Scaling Of Impurity Fractions For Divertor Detachment In High-Density High-Power Operation Scenarios

For future reactor designs and for planning of operational scenarios in the present and future machines, impurity fractions in the tokamak divertor plasma, c(Z), is an essential input for predictive scalings of divertor detachment. A new quantitative scaling law for c(Z), averaged over the scrape-off layer (SOL), required to attain detachment is developed for high power H-mode plasmas operated at high densities close to the density limit. It is based on a simple SOL radiation model which uses the combination of the empirical scaling laws for the H-mode power threshold and the separatrix density limit imposed by MHD instabilities. Additionally, it assumes, in agreement with experimental observations that the width of the power conducting layer outside of the separatrix scales approximately with the ion poloidal gyro-radius.
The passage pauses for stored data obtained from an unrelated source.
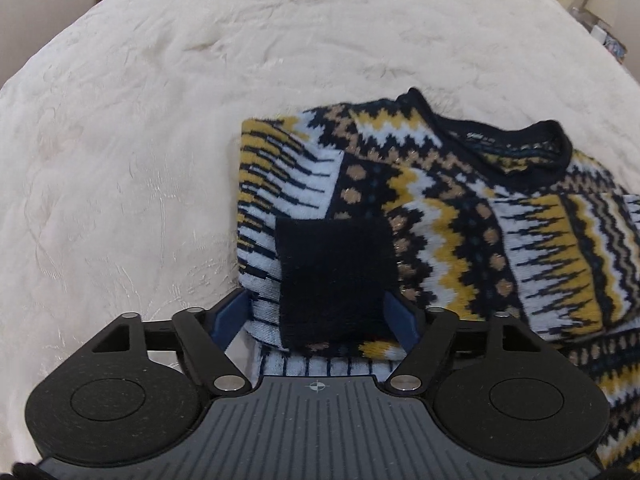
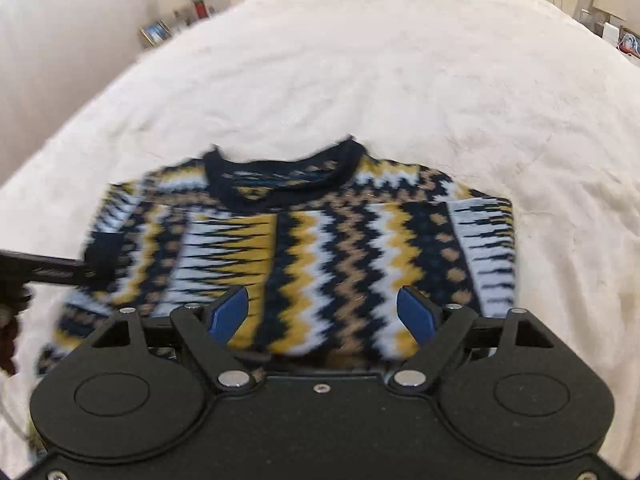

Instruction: Fold small clothes

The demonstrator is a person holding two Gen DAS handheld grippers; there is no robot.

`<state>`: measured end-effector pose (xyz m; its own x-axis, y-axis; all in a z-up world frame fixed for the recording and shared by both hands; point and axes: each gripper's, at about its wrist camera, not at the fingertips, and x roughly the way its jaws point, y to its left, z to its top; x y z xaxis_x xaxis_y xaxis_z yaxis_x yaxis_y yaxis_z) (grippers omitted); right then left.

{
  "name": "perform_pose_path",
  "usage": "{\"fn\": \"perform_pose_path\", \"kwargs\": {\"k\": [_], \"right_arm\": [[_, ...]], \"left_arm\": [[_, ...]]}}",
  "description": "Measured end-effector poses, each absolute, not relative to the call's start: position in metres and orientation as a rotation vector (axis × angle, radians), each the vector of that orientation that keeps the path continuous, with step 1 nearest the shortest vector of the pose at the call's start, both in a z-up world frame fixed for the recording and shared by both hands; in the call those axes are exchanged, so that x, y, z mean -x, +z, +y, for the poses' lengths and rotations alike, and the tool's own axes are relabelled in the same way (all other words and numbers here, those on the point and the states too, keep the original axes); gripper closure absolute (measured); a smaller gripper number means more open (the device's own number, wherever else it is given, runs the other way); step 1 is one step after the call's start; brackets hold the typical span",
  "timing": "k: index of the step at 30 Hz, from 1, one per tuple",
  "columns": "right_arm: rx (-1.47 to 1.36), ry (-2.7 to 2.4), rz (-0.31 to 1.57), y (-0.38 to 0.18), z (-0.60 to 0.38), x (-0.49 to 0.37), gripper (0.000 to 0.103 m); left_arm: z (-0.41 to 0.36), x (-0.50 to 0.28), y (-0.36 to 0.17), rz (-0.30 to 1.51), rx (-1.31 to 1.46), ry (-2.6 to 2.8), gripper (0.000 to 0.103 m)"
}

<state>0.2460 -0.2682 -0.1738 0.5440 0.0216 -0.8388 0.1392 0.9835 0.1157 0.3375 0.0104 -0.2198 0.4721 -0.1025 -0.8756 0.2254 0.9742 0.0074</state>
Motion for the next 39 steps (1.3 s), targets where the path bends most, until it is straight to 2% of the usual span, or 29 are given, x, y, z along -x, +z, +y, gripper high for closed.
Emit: {"fn": "perform_pose_path", "kwargs": {"k": [2, 5, 9, 13, 26, 36, 39], "right_arm": [[-0.175, -0.115, 1.042, -0.189, -0.278, -0.255, 0.02], [-0.197, -0.161, 1.098, -0.21, -0.288, -0.257, 0.02], [-0.169, -0.136, 1.095, -0.218, -0.284, -0.255, 0.01], [-0.157, -0.136, 1.078, -0.225, -0.278, -0.256, 0.0], [-0.124, -0.178, 1.0, -0.23, -0.27, -0.247, 0.0], [-0.116, -0.189, 1.037, -0.224, -0.269, -0.257, 0.0], [-0.134, -0.185, 1.029, -0.214, -0.27, -0.252, 0.006]], "left_arm": [[0.013, -0.341, -0.226, 1.082, -0.113, -0.192, 0.023], [0.017, -0.345, -0.233, 1.096, -0.089, -0.184, 0.013], [0.017, -0.349, -0.24, 1.104, -0.095, -0.177, 0.0], [0.017, -0.353, -0.243, 1.113, -0.086, -0.174, 0.0], [0.013, -0.352, -0.243, 1.095, -0.075, -0.146, 0.0], [0.009, -0.355, -0.24, 1.137, -0.096, -0.121, 0.0], [0.009, -0.352, -0.231, 1.126, -0.129, -0.143, 0.005]]}}
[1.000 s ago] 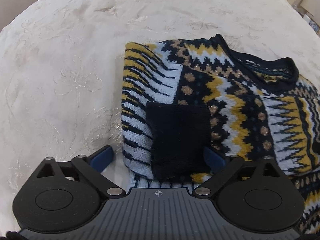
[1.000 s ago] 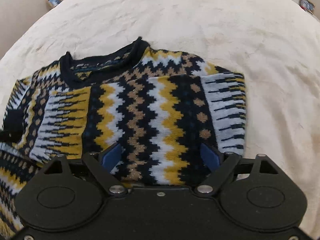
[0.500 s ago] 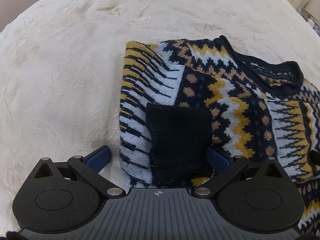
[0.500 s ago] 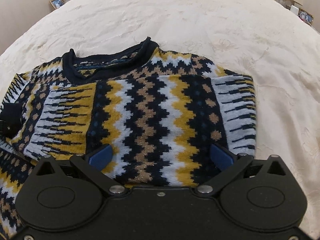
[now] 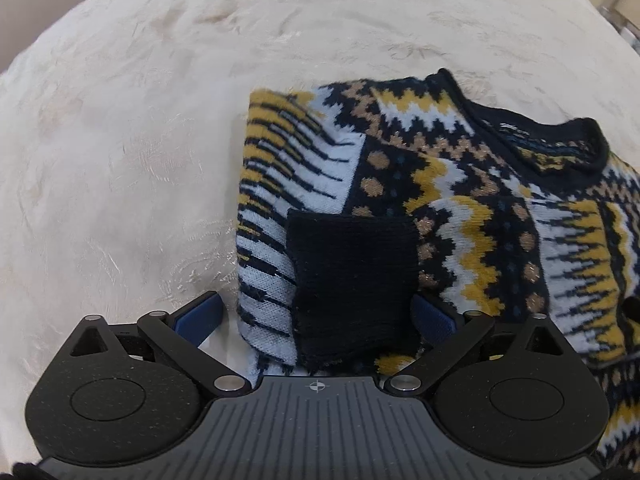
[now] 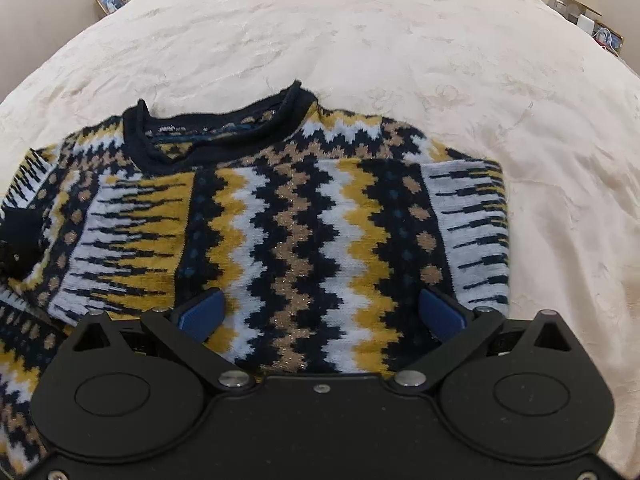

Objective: Fold small clothes
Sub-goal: 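Move both grippers to the sweater's ribbed hem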

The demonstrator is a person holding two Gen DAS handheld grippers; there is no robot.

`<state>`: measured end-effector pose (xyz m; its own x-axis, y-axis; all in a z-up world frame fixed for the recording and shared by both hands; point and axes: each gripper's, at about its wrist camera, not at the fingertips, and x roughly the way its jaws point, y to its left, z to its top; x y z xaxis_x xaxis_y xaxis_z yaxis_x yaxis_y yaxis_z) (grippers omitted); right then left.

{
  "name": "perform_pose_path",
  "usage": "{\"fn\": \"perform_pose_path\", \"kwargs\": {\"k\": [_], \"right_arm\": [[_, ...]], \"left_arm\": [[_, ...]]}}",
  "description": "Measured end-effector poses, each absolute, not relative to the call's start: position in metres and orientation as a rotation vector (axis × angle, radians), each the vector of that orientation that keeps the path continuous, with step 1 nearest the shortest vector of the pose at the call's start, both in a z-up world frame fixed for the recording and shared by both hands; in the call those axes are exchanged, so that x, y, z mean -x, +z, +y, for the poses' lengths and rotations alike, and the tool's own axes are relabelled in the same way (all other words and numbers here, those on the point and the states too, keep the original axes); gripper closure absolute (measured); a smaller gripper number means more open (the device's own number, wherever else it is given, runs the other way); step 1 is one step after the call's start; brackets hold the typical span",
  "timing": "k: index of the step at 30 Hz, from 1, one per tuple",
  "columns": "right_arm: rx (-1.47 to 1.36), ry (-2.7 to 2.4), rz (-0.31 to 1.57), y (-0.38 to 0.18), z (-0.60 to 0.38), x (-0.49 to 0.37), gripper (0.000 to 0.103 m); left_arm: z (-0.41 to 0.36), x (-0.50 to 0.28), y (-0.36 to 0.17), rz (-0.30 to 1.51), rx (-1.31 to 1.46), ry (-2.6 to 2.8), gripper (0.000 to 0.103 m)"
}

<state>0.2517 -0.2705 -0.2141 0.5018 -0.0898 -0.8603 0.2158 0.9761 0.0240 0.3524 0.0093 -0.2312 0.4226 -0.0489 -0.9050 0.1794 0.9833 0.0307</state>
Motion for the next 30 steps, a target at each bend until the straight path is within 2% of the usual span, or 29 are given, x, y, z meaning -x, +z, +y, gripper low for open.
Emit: {"fn": "perform_pose_path", "kwargs": {"k": [1, 3, 16, 21, 30], "right_arm": [[-0.149, -0.185, 1.03, -0.209, -0.271, -0.248, 0.01], [-0.184, -0.182, 1.024, -0.199, -0.272, -0.239, 0.01], [-0.23, -0.158, 1.003, -0.154, -0.249, -0.14, 0.01], [-0.237, -0.093, 1.044, -0.151, -0.237, -0.099, 0.01], [-0.238, -0.076, 1.104, -0.154, -0.225, -0.036, 0.009]], "left_arm": [[0.009, -0.349, -0.227, 1.115, -0.144, -0.151, 0.008], [0.009, -0.341, -0.219, 1.106, -0.175, -0.171, 0.015], [0.035, -0.245, -0.186, 1.116, -0.199, -0.226, 0.016], [0.05, -0.201, -0.187, 1.156, -0.16, -0.282, 0.02], [0.075, -0.137, -0.198, 1.217, -0.119, -0.301, 0.02]]}}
The derived expression for c(Z) scales strongly with toroidal magnetic field, B, major radius R, the factor of access of the power flow through the separatrix over that required for the L-H transition, f(LH), and isotope mass A: c(Z) proportional to B(1.47)R(1.59)f(LH)(1.38)/A(1.38). Estimates of required impurity fractions for divertor detachment for an number of impurity species (N-2, Ne and Ar) in future tokamak reactors ITER and DEMO are made in the paper.